Wednesday, June 9, 2021

Addiction

I'm not surprised that a post on critical thinking inspires an occasional joke.  We don't take it seriously because, for some, there's no reason we should.  Most of us get along letting someone else do our critical thinking for us ... and that seems fine.

For myself, I can't stop.  I'm in so deep now, it's a drug I can't put down ... literally a collection of drugs, produced right here in my own body, free.  And as we know, addiction is a disease that affects both the brain and behaviour.  When we're addicted to drugs, we can't resist the urge to use them, no matter harmful they can be to our responsibilities, our family and friends, and ourselves.  Worse, the drug I'm addicted to is legal.  I can get it any time I want, I can get so high on it I forget where I am or what I should be doing ... and removing my access to this drug is, in fact, life threatening.  So the gentle reader can imagine how seriously I take this problem.

See, we take a drug because we like the way it makes us feel.  Oh, sure, at the beginning critical thinking was too strong for me; overwhelming, no question about it.  But like any drug, we develop a kind of resistance to the drug; we can take stronger and stronger hits of it.  Eventually, just a little bit isn't enough to make us feel high ... we just want more.  And while we think we're in control of the drug, eventually it becomes evident that we're not.  No, after awhile, the drug controls us.  That's what happens.

Before we know it, the damage it's done to our brains is irreversible.  We just don't think like other people any more.  Those things other people think are funny ... nope, not funny.  And the good ideas other people think they have; the arguments they make; the sense that they're, you know, actually aware of the whole picture ... for someone like me, they just seem, I don't know, like their consciousnesses haven't been expanded enough.  I look at the universe as this amazing, metaphysical structure ... honestly, to someone who hasn't taken the drugs I've taken, it's impossible to explain it.

For those people not on the drug, I don't expect them to understand.  Critical thinking is something you have to do.  You can't just pretend.  Entry level drugs are just, well, not the same.  In fact it gets kind of hard to explain what's going on in my head.  So I can see why I sound like a crazy person ... and why people around me want me to get some kind of help.  They see me as a loved one struggling with addiction.  They see my obsession with deconstructing things, sensemaking, semantics ... hell, thinking ... as a problem.  I tell them I need these drugs to make me feel good, to ease my stress, to investigate reality ... but they call it a habit.  They urge me to quit; some make fun of me, treating me like I'm delusional.  Granted, my judgement is being altered.  I don't "decision-make" like other people.  My memory doesn't function "normally."  And my ability to learn ... what can I say?  It causes other people not to trust me.

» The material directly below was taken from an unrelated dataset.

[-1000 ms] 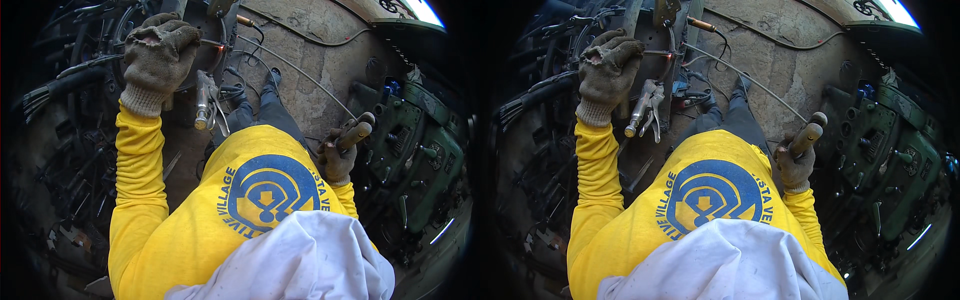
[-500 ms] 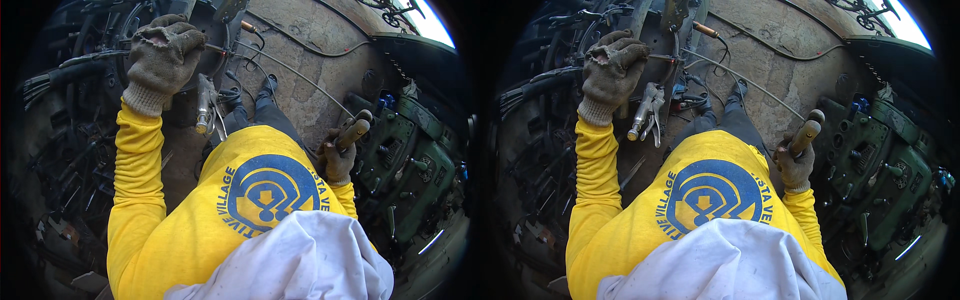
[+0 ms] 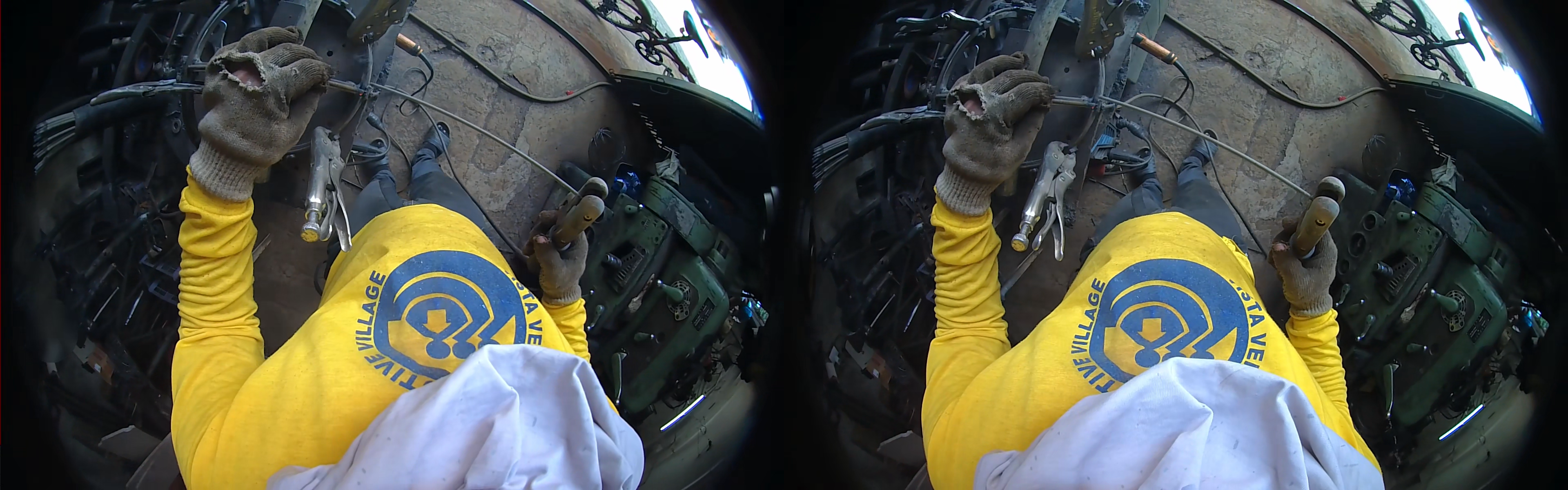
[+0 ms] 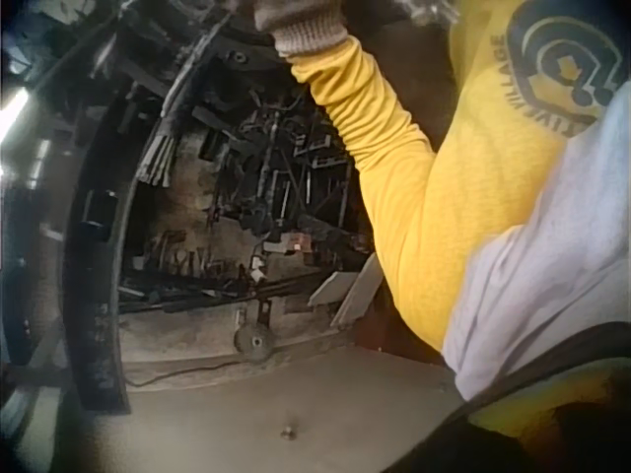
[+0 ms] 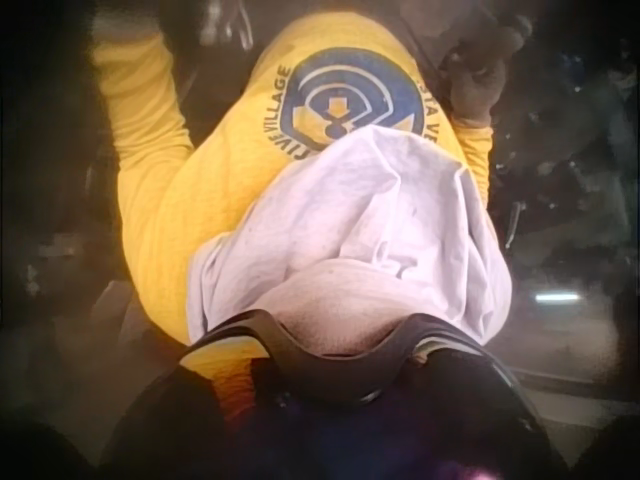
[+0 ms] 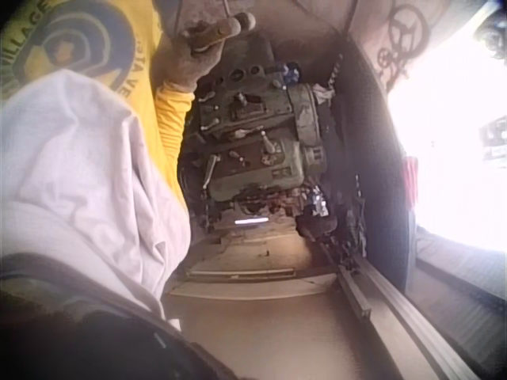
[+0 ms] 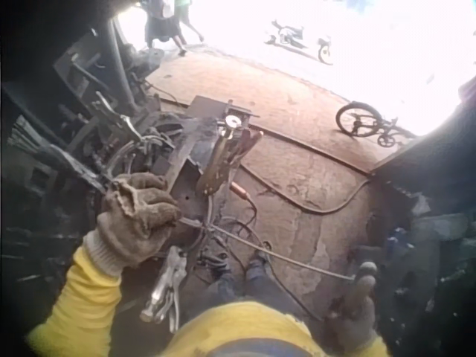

What choice do I have?  I feel a constant need to use this drug multiple times a day.  Most often, I take way more of the drug than I mean to take, resulting in these rabbit-hole sequences that go on for hours and hours.  And because the drug is free, I always have it with me.  I take the drugs at work, I take them when my family's around me, sometimes they make me lash out at friends and people on social media ... and that results in me spending way more time alone than what's normal.  Sometimes, I don't take care of myself; I don't bathe, I don't think to eat, I forget to take my blood pressure pills, I don't care what I look like.  And I feel sick whenever I try to quit.  I spend virtually all of my time critically thinking, finding ways to critically think, and recovering from having spent too much time doing it.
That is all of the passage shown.